Posts Tagged beginner needle felting

Further Felting Adventures

I’m continuing down the path of my new obsession – needle felting.

After my idiosyncratic hare which was my first attempt at a beastie……

……..I thought I’d have a go at 2D needle felting.  In other words, making a picture using wool tops and a felting needle.

For my first attempt I copied the ouline of an illustration from a card I’d sent to Mr. Tialys at one time on to some linen. Then filled it in with needle felting.

I really like the texture you can achieve.

Then I went back to the 3D sculpture stuff and made a fox.

He has rather a high forehead – probably a very brainy fox – but, overall, I’m quite pleased with my second animal sculpture.

Here he is again resting in some monster-sized faux lavender.  I need to learn how to tame unruly whiskers.

I stretched my 2D picture in a hoop just to display on the blog but I’ll be keeping my early (flat) attempts in some sort of portfolio file in order to track my progress.

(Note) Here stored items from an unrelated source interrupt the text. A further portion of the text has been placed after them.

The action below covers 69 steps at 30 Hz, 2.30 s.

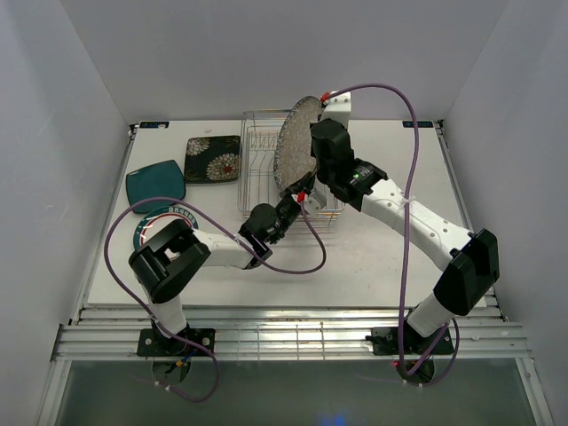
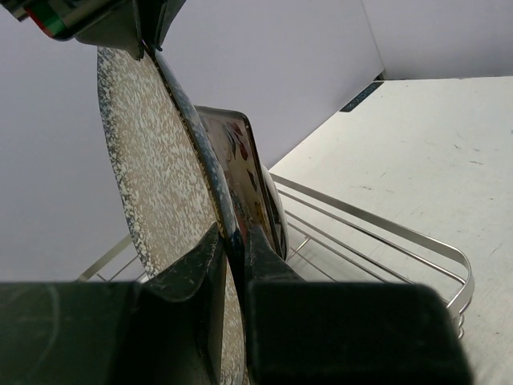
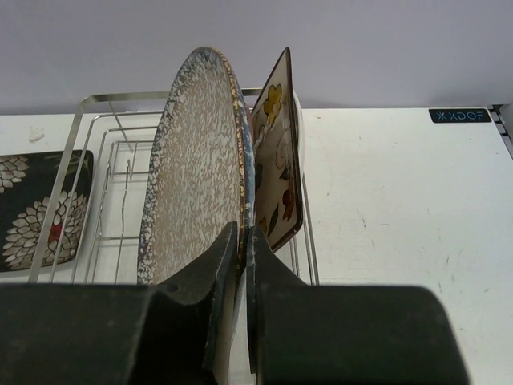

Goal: Load the plates into the dish rack
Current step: Insert the plate into the dish rack.

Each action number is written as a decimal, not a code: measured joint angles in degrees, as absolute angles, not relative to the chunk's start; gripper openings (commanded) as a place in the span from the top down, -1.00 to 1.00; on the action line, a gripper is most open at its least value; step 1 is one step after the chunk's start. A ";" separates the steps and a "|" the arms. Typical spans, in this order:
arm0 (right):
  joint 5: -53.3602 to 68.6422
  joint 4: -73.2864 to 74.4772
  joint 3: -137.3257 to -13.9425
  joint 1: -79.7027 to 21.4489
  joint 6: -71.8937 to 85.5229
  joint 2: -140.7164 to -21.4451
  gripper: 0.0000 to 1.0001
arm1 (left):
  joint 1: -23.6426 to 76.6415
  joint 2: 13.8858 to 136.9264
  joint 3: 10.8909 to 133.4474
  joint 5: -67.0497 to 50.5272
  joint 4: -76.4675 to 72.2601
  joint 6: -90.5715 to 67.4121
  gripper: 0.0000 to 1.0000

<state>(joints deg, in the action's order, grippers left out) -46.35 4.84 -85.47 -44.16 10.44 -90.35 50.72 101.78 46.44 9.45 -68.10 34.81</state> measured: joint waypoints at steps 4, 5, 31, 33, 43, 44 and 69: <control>-46.59 3.49 -85.47 -44.38 8.75 -90.35 0.85 | 50.11 101.34 46.48 8.25 -68.03 33.36 1.00; -46.61 3.20 -85.47 -44.42 8.32 -90.35 0.84 | 50.02 101.27 46.52 8.03 -68.05 33.04 1.00; -52.93 2.02 -96.25 -46.00 -3.75 -99.13 0.84 | 46.15 100.57 49.58 4.29 -65.80 25.26 1.00; -53.54 1.72 -96.77 -46.15 -4.38 -99.59 0.84 | 45.76 100.49 49.60 3.62 -65.82 24.62 1.00; -54.08 1.56 -99.70 -46.48 -5.76 -101.12 0.85 | 44.18 100.05 49.91 1.52 -66.76 21.52 1.00; -54.11 1.56 -100.01 -46.50 -5.96 -101.27 0.84 | 43.92 99.98 49.91 1.17 -66.92 21.02 1.00; -53.06 -2.02 -102.50 -46.19 -8.21 -105.49 0.84 | 39.05 99.90 50.13 -3.92 -66.35 10.35 1.00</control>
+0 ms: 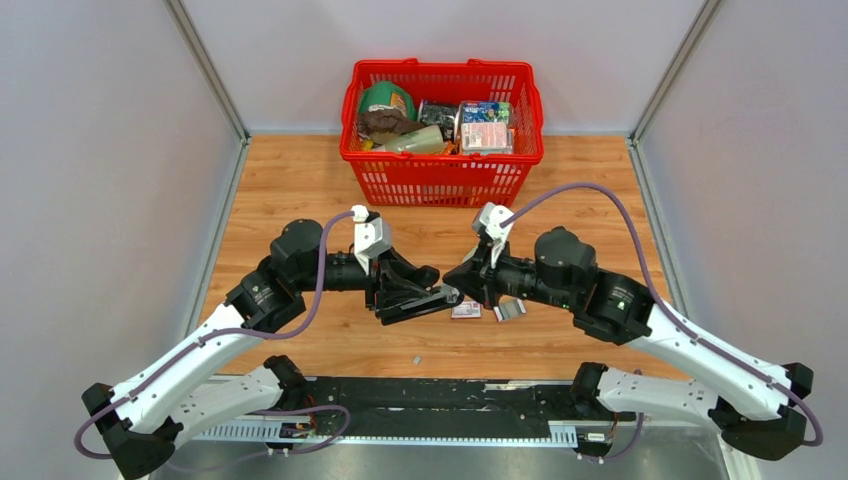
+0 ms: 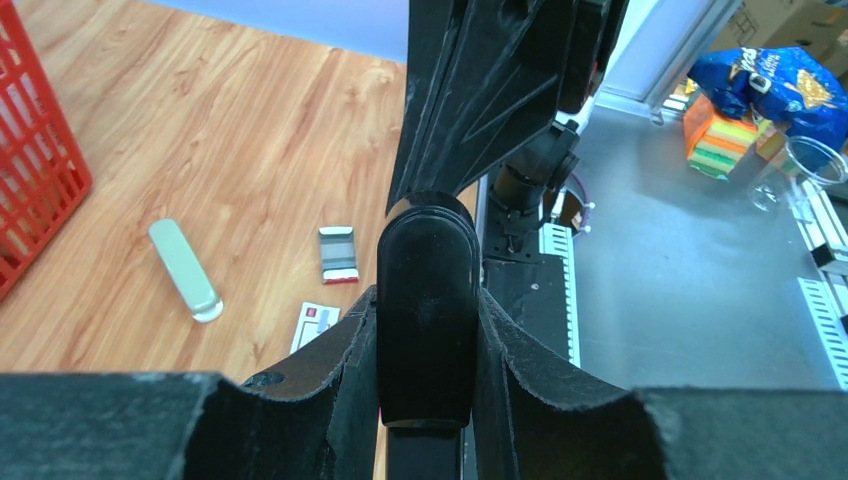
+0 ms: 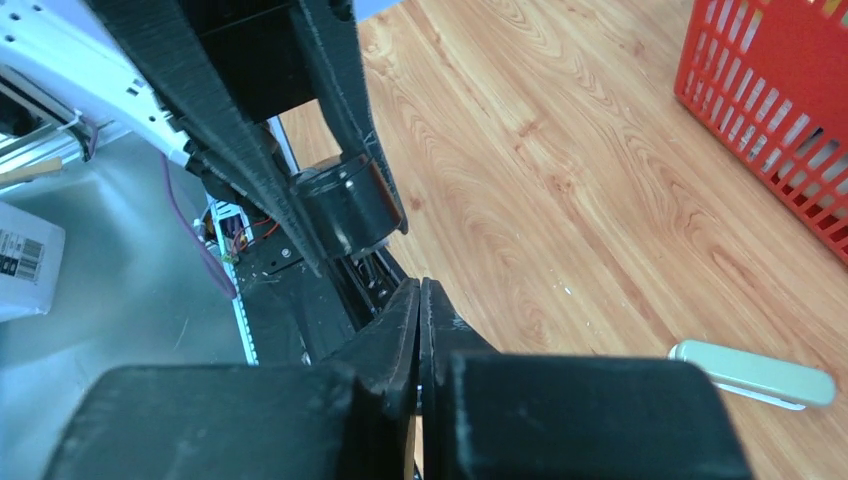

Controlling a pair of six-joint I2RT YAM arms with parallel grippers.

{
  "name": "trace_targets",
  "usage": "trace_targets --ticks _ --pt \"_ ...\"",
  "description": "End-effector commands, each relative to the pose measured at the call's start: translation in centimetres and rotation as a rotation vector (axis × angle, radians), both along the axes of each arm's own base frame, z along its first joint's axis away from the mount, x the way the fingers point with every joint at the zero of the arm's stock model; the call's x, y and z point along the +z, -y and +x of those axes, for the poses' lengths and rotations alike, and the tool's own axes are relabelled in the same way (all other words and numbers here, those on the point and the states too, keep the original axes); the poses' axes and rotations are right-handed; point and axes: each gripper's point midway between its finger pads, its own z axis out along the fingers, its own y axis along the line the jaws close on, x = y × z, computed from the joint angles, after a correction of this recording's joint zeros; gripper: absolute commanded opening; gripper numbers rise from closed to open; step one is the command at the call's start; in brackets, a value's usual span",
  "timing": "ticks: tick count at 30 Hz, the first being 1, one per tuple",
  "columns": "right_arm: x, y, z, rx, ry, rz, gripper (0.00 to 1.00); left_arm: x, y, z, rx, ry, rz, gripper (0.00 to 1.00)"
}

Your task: Unload the staples from the stapler

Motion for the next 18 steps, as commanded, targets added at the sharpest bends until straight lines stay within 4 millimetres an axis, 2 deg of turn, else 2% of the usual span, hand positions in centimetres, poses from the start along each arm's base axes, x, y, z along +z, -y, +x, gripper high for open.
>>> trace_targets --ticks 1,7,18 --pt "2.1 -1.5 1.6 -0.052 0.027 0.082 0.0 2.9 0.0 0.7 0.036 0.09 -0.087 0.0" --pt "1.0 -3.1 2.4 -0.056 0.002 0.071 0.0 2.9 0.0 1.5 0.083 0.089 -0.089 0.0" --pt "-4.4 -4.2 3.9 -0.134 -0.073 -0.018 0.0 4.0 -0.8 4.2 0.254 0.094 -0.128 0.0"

Although I think this would work quite well, with a little felted heart between them, as a Valentine’s card.

I’m not sure yet, whether I prefer making the 3D needle felted sculptures or the 2D needle felted pictures but it’s early days yet and for the moment I will carry on with both until I make a decision or, more likely, continue with both sorts.

Next, I’m going to have a go at a dog sculpture – I think I could adapt the shape of the fox to represent one of my dogs.

Also, I’m going to try to needle felt a picture of my other dog for which I’m going to follow a live Facebook tutorial.

At this rate, I see felted gifts for friends and rellies in the future – which will make a change from blankets and quilts I suppose.

But, first, we’ll see if I can make anything worth giving.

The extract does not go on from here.